If you want to add some interactivity to your images, you may consider using image maps. With image maps, you can define multiple clickable regions on a single graphic. To define clickable regions on a single image, set up hotspots within a single image. A hotspot is a defined area on an image that acts as a hypertext link. The hotspots are defined through the use of image maps. Image maps list the coordinates that define the boundaries of the hotspots (or the regions that act as hypertext links) on an image.
The whole idea behind using image maps is to link one image to multiple destinations. In how to insert graphics page, we discuss how to link one image to just one destination. On this page, you will learn how to create image maps or multiple hyperlinks on a single image. There are two types of image maps:
In a server-side image map, the server controls the image map. A server is a computer that store web pages and serves those pages when a client requests a page. When we use a server-side image map, we define the coordinates of the hotspots in a server-side script. Whenever a user clicks on a hotspot on an inline image, the appropriate coordinates are sent back to the server to activate the appropriate hyperlink. One of the main drawbacks of using server-side image map is that server-side image maps can be slow to operate. This is so because every time a user clicks on an inline image map, that information has to be sent to the server and then the server has to process that request.

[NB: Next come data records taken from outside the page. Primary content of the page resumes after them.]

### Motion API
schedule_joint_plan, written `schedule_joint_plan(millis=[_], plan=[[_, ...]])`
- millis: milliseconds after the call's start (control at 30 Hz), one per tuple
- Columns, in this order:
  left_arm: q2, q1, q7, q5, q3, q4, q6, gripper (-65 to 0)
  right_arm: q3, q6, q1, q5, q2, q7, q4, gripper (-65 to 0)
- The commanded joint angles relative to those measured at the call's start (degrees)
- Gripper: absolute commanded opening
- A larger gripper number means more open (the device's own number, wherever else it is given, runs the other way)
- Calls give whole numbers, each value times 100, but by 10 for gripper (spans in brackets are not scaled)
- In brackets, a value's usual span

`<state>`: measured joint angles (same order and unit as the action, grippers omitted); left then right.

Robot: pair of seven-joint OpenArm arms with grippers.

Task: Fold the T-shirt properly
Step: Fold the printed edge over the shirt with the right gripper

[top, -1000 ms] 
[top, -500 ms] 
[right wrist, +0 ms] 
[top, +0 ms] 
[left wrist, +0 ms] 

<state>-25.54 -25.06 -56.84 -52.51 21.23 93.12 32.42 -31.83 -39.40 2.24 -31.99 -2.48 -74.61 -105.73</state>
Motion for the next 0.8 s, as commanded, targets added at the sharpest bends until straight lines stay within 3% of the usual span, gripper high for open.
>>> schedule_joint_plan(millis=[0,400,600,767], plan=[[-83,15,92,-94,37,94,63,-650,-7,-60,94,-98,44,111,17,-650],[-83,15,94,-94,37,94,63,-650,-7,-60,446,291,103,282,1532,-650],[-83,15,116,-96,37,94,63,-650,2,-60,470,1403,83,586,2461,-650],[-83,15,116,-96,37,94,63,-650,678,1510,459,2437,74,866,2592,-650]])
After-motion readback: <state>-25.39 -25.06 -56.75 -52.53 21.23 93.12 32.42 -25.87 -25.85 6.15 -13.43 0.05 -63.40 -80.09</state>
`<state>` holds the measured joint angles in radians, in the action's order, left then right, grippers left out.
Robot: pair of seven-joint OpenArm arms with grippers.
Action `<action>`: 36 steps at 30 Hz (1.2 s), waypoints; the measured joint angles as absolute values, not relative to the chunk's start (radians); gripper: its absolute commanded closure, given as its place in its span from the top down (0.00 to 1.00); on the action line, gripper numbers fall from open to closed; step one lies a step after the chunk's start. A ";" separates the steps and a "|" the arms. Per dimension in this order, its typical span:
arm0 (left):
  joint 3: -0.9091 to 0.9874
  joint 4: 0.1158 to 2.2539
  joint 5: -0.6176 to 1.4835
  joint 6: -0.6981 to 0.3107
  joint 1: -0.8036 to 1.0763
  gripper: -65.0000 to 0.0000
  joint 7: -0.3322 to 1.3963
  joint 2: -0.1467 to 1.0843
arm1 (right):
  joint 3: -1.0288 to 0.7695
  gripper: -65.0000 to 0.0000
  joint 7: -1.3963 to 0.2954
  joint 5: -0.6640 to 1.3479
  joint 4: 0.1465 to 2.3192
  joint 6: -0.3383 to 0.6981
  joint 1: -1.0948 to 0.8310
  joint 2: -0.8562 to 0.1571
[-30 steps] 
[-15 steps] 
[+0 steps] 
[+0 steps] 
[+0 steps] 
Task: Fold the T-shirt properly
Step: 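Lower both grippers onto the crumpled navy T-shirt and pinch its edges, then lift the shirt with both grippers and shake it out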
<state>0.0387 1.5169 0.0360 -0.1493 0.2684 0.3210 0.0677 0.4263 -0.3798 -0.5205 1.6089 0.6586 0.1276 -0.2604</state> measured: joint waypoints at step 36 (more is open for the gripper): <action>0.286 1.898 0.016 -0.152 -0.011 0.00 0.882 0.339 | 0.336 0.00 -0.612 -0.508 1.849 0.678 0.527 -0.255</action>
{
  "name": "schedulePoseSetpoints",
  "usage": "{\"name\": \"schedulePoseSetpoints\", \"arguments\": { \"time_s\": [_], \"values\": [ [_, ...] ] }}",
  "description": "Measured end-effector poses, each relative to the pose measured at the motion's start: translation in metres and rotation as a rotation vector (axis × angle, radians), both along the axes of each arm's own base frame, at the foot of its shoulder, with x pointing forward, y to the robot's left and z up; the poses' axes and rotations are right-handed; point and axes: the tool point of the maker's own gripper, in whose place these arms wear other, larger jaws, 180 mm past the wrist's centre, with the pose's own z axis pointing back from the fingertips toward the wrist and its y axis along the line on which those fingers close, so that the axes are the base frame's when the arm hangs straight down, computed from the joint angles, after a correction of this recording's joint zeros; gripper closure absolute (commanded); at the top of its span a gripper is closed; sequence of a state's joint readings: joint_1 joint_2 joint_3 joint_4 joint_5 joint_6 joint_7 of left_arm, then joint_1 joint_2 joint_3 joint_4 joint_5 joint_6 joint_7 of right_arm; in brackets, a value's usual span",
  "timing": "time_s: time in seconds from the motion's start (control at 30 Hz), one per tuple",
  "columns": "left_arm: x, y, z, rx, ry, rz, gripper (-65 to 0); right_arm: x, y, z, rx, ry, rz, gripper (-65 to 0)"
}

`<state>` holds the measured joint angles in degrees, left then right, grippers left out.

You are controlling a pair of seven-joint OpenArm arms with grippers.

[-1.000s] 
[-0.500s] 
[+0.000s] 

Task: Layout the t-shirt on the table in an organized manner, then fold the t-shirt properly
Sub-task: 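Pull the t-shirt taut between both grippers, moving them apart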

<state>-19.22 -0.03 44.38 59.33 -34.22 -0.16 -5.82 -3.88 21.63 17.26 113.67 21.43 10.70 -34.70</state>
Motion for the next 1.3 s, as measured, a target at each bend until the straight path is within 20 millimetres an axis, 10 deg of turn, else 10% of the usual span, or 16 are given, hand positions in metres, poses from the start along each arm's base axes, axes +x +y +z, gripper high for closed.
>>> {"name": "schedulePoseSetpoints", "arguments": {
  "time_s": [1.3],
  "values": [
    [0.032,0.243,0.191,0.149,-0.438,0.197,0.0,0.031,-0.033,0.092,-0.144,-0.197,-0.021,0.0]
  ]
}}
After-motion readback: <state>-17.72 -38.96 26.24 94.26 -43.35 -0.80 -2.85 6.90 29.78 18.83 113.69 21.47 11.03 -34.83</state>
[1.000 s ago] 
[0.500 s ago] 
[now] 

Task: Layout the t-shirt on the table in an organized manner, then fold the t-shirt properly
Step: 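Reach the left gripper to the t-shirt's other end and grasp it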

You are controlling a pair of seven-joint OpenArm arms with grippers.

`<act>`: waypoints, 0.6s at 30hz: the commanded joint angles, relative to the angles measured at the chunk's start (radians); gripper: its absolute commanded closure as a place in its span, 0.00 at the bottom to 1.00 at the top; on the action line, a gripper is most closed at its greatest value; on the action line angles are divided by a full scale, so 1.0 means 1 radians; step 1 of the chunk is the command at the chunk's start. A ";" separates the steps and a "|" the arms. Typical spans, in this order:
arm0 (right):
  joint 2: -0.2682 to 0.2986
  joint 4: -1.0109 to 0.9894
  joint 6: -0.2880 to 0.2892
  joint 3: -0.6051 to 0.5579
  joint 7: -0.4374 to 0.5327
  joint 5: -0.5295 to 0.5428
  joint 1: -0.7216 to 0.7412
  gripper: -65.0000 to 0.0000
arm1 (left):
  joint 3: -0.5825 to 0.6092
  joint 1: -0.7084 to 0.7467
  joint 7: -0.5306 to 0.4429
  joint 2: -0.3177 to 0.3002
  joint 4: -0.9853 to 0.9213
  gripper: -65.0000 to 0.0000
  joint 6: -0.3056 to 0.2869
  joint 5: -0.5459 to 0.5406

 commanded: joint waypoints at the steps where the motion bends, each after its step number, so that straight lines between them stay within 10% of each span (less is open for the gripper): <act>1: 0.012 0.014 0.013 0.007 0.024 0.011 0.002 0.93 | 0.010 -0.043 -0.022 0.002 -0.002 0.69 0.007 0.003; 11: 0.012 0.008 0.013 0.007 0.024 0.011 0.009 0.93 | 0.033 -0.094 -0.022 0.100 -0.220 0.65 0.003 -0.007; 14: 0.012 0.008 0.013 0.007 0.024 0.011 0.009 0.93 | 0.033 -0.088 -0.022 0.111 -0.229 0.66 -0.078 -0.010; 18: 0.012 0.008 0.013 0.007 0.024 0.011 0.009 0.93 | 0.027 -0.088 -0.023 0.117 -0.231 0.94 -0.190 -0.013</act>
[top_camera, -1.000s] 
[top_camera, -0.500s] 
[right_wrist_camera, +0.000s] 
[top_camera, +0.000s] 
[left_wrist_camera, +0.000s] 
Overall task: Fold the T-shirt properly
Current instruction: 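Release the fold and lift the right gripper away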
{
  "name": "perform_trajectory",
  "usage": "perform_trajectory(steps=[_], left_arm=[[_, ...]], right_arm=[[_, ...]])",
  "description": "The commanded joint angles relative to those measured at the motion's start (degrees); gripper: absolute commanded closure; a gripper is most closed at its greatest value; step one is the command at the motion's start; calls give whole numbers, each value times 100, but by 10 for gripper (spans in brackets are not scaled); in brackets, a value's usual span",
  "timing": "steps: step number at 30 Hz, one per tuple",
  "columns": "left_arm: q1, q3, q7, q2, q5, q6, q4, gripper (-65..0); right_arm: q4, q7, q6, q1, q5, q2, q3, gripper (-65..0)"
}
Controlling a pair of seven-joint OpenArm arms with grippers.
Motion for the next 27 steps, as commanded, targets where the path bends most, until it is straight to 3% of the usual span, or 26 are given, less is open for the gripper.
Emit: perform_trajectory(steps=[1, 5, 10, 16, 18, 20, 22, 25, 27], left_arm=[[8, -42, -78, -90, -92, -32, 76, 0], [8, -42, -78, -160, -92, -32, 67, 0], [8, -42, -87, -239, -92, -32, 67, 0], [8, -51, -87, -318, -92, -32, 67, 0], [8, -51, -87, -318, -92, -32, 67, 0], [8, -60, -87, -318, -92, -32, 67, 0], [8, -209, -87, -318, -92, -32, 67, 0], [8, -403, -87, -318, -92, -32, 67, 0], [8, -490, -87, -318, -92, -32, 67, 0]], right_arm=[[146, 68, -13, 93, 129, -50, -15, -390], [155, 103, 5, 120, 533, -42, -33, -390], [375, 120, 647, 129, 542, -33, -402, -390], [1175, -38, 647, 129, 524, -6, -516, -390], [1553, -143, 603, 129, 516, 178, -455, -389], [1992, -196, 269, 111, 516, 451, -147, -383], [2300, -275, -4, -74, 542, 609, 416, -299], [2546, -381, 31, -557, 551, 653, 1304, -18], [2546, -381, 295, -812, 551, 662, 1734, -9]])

In a client-side image map, the image map is defined in an HTML file and that is processed by the browser locally. Because client-side image maps are processed locally, they tend to be more responsive than server-side image maps. Thus client-side image maps can be tested using a local computer; whereas, to test the server-side image maps, you'll need a server. To show you how to create image maps, we will use client-side image maps so you can easily test without using a sever!
There are two easy steps to create an image map:
To create image an image map, you need coordinates of the points corresponding to the hotspot boundaries. In other words, you will define an area, by using coordinates, for each hyperlink that you want on an inline image. To find coordinates for a specific area for an image, you will need a special program that shows you coordinates. As an example, Macromedia's Dreamweaver 2004 allows you to create image maps by letting you draw the areas on an image. For each area you draw, the program will write the appropriate coordinates in your web page code file.
For our example, we will show you the coordinates for each area that we want to define on an inline image. The general syntax for an image map tag is:
<area shape="areaShape" coords="coordinates" href="URL">
So an image map is defined with the <map> tag. The name attribute inside the <map> tag gives a name to the image map. To be able to use an image map, we must assign a name to an image map. Within the <map> tag, we use the <area> tag to specify the areas of the image that will act as hotspots. We can include as many <area> tags within the <map> tag we choose. Each of the <area> tag will act as a seperate hyperlink.